Sven Ottke bleibt Box-Weltmeister und denkt an Rücktritt

Magdeburg. Sven Ottke griff zum Mikrofon und hielt eine Abschiedsrede: „Ich will mich schon mal von euch verabschieden, denn ich weiß nicht, ob ich noch einmal wiederkomme." In seinem „Wohnzimmer", wie der gebürtige Berliner liebevoll die Bördelandhalle in Magdeburg nennt, hat der 36-jährige Boxchampion zwar noch nicht seinen Rücktritt erklärt, aber immerhin seine Abschiedstournee eingeleitet. Anlass mag die hässliche Beule gewesen sein, die ihn an seinen Grundsatz und den Wert seiner Gesundheit erinnerte und: Junge, mach rechtzeitig Schluss. „Meine Frau und meine Mutter bedrängen mich, mit dem Boxen aufzuhören." Gabi Ottke in der ersten Reihe hatte entsetzt die Hände vors Gesicht geschlagen, als die Schwellung über der rechten Schläfe ihres Mannes rapide fast zur Größe eines Hühnereis anwuchs.

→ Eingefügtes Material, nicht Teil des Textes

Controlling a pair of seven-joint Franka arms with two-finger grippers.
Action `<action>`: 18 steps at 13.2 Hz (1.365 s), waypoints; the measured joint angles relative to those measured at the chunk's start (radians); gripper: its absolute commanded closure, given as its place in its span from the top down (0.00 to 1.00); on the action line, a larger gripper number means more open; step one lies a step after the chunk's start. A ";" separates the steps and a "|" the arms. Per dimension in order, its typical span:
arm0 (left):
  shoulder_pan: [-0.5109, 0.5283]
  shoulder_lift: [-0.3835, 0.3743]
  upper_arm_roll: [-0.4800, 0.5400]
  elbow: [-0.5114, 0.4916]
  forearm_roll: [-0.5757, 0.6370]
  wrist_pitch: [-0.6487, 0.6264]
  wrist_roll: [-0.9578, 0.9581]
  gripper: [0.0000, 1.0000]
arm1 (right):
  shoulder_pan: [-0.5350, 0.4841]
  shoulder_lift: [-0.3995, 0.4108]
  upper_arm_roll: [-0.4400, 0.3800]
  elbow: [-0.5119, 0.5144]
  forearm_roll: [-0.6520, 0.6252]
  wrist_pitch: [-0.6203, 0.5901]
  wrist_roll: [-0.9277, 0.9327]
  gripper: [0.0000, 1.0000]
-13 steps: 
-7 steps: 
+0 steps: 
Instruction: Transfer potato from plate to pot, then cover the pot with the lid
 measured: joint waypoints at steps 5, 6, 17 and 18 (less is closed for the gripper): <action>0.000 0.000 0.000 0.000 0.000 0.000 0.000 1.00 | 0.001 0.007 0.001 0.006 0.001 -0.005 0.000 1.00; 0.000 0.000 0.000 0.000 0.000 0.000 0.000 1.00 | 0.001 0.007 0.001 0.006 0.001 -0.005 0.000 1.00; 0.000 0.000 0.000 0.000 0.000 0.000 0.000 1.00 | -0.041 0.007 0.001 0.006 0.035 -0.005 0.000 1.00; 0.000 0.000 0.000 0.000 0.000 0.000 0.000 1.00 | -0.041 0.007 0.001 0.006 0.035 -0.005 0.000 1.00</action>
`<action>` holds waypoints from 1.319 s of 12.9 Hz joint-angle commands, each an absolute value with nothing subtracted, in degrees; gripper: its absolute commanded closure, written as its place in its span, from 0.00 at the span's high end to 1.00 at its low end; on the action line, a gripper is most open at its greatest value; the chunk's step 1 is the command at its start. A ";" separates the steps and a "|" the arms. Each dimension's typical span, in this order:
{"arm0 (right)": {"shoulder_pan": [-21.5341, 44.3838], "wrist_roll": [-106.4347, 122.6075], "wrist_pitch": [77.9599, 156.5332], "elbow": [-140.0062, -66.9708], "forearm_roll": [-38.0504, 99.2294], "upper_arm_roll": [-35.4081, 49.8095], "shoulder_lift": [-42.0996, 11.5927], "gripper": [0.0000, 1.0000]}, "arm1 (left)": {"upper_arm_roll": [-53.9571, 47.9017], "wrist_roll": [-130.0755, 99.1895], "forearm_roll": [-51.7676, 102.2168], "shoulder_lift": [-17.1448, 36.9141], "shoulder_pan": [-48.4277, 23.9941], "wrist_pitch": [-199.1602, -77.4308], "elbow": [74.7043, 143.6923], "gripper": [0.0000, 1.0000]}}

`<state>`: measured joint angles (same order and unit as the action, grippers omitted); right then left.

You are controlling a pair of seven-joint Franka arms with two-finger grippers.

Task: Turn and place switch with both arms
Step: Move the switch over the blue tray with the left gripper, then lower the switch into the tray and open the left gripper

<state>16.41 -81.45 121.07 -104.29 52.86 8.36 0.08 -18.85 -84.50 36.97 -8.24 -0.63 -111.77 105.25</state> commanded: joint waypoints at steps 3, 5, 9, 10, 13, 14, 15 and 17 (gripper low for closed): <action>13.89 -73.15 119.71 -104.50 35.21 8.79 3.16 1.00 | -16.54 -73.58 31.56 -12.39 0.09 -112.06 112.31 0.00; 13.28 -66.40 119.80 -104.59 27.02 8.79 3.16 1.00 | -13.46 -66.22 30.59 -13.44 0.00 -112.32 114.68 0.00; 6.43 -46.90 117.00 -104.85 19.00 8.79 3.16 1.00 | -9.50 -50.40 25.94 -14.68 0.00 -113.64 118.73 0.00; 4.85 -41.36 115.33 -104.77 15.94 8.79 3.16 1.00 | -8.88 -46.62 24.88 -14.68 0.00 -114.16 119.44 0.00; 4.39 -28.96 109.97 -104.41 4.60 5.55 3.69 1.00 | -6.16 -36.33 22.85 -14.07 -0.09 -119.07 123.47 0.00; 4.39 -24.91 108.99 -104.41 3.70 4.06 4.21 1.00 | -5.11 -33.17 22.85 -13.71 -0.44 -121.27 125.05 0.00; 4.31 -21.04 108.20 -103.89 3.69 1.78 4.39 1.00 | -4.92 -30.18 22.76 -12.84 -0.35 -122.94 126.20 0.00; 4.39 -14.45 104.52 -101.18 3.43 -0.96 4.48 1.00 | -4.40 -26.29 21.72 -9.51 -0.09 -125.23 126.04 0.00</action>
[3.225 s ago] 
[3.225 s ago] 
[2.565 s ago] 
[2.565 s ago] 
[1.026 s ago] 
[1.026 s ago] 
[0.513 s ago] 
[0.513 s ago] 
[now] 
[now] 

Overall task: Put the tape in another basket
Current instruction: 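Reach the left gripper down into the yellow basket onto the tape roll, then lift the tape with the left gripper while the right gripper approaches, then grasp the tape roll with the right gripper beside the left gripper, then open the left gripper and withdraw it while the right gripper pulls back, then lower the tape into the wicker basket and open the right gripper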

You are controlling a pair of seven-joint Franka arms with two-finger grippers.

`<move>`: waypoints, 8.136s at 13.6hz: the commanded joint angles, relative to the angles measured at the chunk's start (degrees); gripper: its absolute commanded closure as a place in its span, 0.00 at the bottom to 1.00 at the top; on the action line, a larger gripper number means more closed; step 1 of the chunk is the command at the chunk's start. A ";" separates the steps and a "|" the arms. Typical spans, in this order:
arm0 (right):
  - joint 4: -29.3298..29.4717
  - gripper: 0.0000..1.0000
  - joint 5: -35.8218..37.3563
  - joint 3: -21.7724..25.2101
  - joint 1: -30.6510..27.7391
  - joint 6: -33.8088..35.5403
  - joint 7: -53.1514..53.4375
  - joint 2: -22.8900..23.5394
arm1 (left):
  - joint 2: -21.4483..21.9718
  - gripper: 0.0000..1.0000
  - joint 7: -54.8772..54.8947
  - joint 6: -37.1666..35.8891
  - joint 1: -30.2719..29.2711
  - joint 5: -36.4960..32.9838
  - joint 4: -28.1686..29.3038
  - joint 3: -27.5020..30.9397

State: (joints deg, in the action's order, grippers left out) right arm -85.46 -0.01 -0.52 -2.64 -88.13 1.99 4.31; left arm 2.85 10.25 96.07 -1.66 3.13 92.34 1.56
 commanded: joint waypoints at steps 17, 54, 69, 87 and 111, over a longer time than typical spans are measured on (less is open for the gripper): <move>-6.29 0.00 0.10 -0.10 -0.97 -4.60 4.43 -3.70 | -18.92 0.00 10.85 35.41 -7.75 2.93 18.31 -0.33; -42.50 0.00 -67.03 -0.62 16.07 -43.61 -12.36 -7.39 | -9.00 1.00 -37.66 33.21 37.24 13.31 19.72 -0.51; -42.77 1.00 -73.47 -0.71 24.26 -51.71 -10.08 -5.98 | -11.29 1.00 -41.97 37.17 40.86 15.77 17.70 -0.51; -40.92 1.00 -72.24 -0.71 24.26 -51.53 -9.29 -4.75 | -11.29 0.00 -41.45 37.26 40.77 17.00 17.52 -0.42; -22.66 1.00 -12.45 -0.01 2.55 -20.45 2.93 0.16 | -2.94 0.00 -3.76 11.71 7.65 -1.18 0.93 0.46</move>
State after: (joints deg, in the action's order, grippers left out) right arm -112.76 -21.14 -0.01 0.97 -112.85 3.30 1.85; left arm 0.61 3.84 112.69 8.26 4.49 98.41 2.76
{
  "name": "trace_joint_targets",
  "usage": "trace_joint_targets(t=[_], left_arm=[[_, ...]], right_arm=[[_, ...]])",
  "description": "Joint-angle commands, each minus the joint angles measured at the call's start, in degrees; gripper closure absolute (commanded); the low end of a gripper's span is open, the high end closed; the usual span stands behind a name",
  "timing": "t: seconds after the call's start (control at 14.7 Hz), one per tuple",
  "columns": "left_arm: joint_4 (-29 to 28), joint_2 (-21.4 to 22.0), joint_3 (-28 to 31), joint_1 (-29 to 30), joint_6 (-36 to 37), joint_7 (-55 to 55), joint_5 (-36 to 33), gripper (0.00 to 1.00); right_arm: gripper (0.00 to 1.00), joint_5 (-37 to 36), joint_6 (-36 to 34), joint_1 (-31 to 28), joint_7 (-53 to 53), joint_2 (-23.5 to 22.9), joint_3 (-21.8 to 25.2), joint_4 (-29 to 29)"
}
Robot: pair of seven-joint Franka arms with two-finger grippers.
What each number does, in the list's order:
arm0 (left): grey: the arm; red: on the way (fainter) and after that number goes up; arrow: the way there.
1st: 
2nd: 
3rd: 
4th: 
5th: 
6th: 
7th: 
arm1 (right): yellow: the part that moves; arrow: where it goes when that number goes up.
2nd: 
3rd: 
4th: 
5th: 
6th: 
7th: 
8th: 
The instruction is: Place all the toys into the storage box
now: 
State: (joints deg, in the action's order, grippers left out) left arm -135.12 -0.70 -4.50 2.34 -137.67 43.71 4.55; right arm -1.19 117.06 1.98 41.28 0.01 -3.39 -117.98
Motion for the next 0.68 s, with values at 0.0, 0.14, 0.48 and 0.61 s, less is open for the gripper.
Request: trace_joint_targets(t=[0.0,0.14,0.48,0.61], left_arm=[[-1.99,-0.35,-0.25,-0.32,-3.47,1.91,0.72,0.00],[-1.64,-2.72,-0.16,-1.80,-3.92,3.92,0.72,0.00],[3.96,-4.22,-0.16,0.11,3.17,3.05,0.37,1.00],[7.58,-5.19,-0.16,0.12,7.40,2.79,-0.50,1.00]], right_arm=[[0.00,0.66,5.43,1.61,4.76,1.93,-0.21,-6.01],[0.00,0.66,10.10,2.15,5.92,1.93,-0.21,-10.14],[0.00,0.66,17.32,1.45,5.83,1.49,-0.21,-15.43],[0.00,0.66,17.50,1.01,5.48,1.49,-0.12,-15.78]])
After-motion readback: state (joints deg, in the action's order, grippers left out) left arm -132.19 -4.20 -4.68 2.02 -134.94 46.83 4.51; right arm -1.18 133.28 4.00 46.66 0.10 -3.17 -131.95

Der Zusammenstoß ihrer Köpfe in der zehnten Runde blieb allerdings der einzig gefährliche Moment im Weltmeisterschaftskampf zwischen Sven Ottke und David Starie. Der Rest war Spiegelfechterei zwischen zwei Boxern, deren schnelle Füße an diesem Abend mehr im Einsatz waren als ihre flinken Fäuste. Jojo gegen Gummiball. Zappeln statt zupacken. Sven Ottke gewann diesen Wettlauf der Flitzer dennoch eindeutig nach Punkten, blieb auch im 31. Profikampf siegreich und Doppelweltmeister im Supermittelgewicht der Organisationen IBF und WBA.

Der Titelverteidiger hatte öfter als sein Herausforderer auch beide Fäuste ins Gefecht geführt, nicht mit Wucht und Wirkung, aber dennoch ab und zu klar getroffen. Beide Boxer ähnelten sich in ihrem sehr beweglichen Stil, der darauf ausgerichtet ist, mehr mit schnellen Reflexen Treffer zu vermeiden, als mit vollem Risiko Schläge auszuteilen. Dabei kann nichts Spektakuläres herauskommen. „Wenn auch ich den Laden zugemacht hätte, denn hätten wir uns wahrscheinlich zwölf Runden lang nicht gesehen im Ring", spottete Ottke. Anders als sonst war er es, der mit ein wenig mehr Initiative für Unterhaltung gesorgt hatte. Das genügte schon den Fans aus Magdeburg. Die 7000 Zuschauer jubelten – in jeder anderen Arena hätte das Publikum wohl gegähnt.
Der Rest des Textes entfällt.